Good that you haven’t had any damage to your joints so far - you’ve been very lucky - and if the Baricitinib works you’re on a roll. I found it easier to take it at night so any side effects for the first week or so were slept through. I didn’t have a single side effect whilst on it for nearly three years but unfortunately, as I got Covid last year, it stopped working. Out of all the DMards I’ve been on over 33 years it was the best drug I’ve had.
Best of luck, hope you have a very easy time from now on.
Thank you so much for the encouraging words. I had no idea I could take it at night. I'll give it a try. How was your covid experience? I have managed to avoid it so far, and turned into a hermit in the process. But yeah, c'est la vie eh? But I doubt it will work for much longer.
When you said it stopped working after covid, did you get a flare? If you dont mind me asking.
My covid experience was not bad as I was given antivirals immediately so the actual illness itself was over by five days. After that though I wasn’t well and it took me a long time to get over fatigue, fuzzy head and inability to live my life as I would like. I thought I might have developed long covid but it was the Baricitinib not working so I flared massively. It was stopped last June when it was realised it was no longer effective and I went onto Tocilizumab. That didn’t work at all, gave me horrible side effects and I lasted on that for three months.
Have been off everything apart from my usual prednisolone which was bumped up from 7.5mgs to 10mgs last July. Am now waiting for Filgotinib (another Jak) to arrive. Can’t come soon enough as I can barely function and am am flaring all the time. So not a good saga and it’s a shame because apart from either not working after about three years, or poisoning me, paradoxically most of these drugs have given me a reasonable quality of life with severe RA!
Thank you so much for the detailed reply. It sounds harrowing. I hope the new tablet gets to you soon and works well. Has diet or gut healing done anything at all? Atleast to keep the pain mangable and the flares mild? Stopping dairy has a big impact on my flares. I am now taking 3g of l-glutahione because I read that it helps the gut. Too soon to tell. I was hoping to get pregnant next year. I dont know what that means or if its even possible with RA. I should probably start a entire new topic for that.

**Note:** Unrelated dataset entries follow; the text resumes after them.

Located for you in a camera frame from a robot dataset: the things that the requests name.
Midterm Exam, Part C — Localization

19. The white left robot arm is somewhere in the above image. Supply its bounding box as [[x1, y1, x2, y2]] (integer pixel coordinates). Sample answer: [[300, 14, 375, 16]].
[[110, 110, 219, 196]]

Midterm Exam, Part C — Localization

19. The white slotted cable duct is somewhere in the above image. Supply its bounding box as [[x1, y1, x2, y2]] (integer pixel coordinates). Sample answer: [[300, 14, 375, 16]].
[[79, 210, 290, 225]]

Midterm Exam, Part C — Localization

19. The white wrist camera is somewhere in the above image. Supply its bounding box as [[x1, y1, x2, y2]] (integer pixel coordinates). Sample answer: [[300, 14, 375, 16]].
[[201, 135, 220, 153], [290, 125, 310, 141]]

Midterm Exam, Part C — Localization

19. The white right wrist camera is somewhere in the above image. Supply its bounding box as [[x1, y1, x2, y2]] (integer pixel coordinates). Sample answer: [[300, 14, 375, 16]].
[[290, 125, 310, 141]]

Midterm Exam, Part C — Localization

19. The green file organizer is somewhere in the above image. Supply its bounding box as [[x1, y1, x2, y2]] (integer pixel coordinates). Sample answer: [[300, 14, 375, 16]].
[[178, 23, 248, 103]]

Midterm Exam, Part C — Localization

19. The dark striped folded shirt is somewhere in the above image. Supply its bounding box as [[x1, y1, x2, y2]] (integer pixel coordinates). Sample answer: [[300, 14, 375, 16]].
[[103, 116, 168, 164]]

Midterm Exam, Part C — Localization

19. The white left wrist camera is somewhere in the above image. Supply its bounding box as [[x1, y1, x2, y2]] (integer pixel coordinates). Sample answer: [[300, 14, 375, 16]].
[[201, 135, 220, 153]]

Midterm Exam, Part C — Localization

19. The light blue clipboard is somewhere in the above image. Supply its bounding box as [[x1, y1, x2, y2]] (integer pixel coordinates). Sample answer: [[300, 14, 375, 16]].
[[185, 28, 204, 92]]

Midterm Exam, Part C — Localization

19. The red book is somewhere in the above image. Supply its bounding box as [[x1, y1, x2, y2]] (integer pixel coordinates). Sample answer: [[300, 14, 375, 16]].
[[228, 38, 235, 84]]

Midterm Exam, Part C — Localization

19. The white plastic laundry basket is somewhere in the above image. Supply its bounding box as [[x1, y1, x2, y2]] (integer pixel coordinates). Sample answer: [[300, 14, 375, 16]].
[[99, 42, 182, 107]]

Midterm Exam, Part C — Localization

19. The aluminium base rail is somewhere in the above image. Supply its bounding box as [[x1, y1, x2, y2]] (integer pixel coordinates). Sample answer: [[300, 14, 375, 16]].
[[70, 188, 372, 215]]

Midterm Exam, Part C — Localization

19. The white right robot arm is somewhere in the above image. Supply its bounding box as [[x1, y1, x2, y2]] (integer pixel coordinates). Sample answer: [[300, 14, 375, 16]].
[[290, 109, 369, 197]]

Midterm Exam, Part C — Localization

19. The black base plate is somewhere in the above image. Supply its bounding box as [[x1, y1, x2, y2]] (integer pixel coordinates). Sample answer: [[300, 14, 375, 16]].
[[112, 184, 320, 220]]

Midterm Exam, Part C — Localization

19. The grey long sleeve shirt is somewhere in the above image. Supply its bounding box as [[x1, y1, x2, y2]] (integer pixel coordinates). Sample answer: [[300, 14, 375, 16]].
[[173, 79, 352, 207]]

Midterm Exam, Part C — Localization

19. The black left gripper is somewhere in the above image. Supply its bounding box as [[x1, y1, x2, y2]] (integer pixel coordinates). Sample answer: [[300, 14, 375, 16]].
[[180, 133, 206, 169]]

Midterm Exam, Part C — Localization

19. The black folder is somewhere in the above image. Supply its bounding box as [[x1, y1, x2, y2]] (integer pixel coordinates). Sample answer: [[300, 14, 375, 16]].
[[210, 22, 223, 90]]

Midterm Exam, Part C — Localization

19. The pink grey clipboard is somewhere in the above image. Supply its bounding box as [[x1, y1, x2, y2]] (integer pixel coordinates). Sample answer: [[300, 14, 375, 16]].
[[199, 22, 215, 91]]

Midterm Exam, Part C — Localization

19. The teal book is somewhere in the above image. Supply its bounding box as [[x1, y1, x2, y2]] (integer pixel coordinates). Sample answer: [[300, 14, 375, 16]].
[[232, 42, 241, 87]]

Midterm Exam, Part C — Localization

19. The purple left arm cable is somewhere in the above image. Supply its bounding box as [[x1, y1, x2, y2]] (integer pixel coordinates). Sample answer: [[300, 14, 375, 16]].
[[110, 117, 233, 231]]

Hi Amn, sorry covid stopped your BAR working. I wondered if it was covid vaccine that stopped my leflunamide working (had been very happy on it). Had awful year with nothing working, including biologics, finally got onto Filgotinib which you say you will be starting. Just to say - it's doing a great job with my RA - inflammation & pain/agony gone (though have bad new chronic stuff, but not sure if it's due to the FIL or could be due to other stuff going on! ). Good Luck
Morning Blodynhaul. You sound like you’ve had the same sort of problems with your drugs not working - how very miserable for you too. 😄
Thanks for being positive about Filgotinib. I had such a good experience with Baricitinib and am hoping F will be similar when I finally get it. Was supposed to be delivered before Christmas…..Will let you know how I’m getting on with it. Great that it’s been so good for you!
just to ask you about your post. I was on Barcitinib Jak 2 inhibitor) for 8 months, it kicked in very fast (within a week!)and little or no side effects but it did raise my platelet count although it was stable. Now changed Rheumatologist and she has decided that Filgotinib (JAK 1 inhibitor)would be better for me. Been on it about 2 weeks, doesnt seem as effective as Barcitinib , also bloods showing potential problems though platelet count better - some pain but nausea a big problem. Can you relate to any of this, and how long before I see a change for the better if I stay on the Filgotinib? Many thanks
it has been the only drug I could tolerate and nearly done 18months on it now. So I saw a Professor last year for a 2nd opinion and he raved about this drug and said many good results so far! So keep going. I still take 5mg of pred a day due to other autoimmune diseases and respiratory issues. But if you can get off it great but use for flares if needed then in my head not a medical head so be it! No point being in pain.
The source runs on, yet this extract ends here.